Next Generation Active Learning: Mixture of LLMs in the Loop
This addresses the challenge of reducing annotation costs in machine learning applications by improving LLM-based labeling, though it is incremental as it builds on existing active learning and ensemble methods.
The paper tackles the problem of low-quality labels from large language models (LLMs) in active learning by proposing a Mixture-of-LLMs framework that aggregates multiple LLMs to enhance annotation robustness, achieving performance comparable to human annotation and outperforming single-LLM and other ensemble baselines.
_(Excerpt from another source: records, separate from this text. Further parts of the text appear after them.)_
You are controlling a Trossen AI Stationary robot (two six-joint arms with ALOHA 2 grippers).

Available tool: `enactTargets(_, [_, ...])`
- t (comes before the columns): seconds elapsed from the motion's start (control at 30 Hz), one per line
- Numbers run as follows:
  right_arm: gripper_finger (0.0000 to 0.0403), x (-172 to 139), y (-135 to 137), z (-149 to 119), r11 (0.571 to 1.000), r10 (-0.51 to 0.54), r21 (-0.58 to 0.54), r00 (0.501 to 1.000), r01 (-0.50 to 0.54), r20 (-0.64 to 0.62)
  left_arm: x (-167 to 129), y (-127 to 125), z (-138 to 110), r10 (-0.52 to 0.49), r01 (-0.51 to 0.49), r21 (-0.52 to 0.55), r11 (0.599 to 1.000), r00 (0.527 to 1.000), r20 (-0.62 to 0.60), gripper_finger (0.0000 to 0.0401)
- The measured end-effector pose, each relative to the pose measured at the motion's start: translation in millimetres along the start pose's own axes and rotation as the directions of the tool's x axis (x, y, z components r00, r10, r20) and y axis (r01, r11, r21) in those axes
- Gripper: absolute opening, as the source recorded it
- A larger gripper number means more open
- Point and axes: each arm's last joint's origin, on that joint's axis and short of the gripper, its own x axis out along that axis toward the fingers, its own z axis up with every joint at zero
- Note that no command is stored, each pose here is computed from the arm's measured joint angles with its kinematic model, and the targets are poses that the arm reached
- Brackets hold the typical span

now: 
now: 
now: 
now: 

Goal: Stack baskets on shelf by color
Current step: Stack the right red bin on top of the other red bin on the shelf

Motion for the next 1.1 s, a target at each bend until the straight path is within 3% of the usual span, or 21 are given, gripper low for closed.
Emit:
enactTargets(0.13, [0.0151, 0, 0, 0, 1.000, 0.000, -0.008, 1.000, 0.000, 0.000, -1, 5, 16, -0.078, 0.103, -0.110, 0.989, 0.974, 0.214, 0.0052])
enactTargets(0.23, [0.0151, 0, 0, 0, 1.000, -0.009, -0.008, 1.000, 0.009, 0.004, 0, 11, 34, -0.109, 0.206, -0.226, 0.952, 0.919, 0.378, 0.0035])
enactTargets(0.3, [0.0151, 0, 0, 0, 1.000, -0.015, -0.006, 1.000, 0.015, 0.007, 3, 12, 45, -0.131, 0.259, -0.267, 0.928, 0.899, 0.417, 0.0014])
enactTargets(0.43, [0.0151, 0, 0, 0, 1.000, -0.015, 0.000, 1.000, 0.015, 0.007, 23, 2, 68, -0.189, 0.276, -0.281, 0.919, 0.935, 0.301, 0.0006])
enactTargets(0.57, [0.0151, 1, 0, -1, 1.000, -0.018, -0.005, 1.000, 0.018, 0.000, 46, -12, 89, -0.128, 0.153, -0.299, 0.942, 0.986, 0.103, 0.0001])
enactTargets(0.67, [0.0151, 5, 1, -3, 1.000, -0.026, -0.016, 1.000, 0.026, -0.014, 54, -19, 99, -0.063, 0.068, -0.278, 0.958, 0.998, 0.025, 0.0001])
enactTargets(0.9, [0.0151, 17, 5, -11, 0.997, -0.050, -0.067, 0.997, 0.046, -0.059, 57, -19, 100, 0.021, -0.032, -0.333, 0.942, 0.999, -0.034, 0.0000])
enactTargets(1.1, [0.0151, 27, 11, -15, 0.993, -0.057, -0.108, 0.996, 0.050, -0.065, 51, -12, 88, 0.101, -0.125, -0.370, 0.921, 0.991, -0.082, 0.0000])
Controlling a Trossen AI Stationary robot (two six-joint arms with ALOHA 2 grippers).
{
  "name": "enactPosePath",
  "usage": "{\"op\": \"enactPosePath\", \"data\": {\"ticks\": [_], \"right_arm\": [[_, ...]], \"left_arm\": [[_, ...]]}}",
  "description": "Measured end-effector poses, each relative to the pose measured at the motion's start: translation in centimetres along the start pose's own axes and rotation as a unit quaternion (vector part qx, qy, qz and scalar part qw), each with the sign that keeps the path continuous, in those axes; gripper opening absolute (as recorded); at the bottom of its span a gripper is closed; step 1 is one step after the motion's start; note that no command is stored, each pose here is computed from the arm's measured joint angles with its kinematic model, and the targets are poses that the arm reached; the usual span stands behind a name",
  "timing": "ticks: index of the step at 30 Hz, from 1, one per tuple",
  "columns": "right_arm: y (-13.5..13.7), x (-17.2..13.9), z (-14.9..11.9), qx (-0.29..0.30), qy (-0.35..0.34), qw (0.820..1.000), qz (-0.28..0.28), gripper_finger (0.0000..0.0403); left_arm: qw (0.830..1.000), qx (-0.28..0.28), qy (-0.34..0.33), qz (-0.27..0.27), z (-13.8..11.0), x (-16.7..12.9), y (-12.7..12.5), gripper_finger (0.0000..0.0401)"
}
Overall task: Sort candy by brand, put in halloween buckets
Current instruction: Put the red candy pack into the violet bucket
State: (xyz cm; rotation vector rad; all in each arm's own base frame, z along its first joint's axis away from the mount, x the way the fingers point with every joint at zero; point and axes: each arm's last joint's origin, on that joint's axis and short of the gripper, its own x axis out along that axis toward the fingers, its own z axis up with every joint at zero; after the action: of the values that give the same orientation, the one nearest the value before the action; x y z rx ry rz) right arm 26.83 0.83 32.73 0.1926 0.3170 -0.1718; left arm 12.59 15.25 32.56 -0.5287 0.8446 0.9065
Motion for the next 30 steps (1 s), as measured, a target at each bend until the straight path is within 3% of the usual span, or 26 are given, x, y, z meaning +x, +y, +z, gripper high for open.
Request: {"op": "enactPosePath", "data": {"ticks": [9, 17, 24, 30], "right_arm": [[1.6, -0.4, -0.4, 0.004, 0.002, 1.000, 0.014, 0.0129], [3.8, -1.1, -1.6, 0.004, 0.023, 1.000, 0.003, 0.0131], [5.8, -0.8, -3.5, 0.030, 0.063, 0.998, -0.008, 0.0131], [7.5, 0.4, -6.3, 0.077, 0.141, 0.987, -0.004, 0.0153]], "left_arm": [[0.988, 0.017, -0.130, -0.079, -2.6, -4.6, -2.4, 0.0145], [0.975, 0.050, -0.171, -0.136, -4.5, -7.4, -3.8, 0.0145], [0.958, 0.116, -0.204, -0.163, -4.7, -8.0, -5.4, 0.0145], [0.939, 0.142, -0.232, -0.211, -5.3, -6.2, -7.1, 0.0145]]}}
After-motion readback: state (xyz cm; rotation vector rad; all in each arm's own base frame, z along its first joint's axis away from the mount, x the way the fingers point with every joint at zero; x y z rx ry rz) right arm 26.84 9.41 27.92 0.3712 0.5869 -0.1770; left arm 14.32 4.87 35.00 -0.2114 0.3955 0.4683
With the rapid advancement and strong generalization capabilities of large language models (LLMs), they have been increasingly incorporated into the active learning pipelines as annotators to reduce annotation costs. However, considering the annotation quality, labels generated by LLMs often fall short of real-world applicability. To address this, we propose a novel active learning framework, Mixture of LLMs in the Loop Active Learning, replacing human annotators with labels generated through a Mixture-of-LLMs-based annotation model, aimed at enhancing LLM-based annotation robustness by aggregating the strengths of multiple LLMs. To further mitigate the impact of the noisy labels, we introduce annotation discrepancy and negative learning to identify the unreliable annotations and enhance learning effectiveness. Extensive experiments demonstrate that our framework achieves performance comparable to human annotation and consistently outperforms single-LLM baselines and other LLM-ensemble-based approaches. Moreover, our framework is built on lightweight LLMs, enabling it to operate fully on local machines in real-world applications.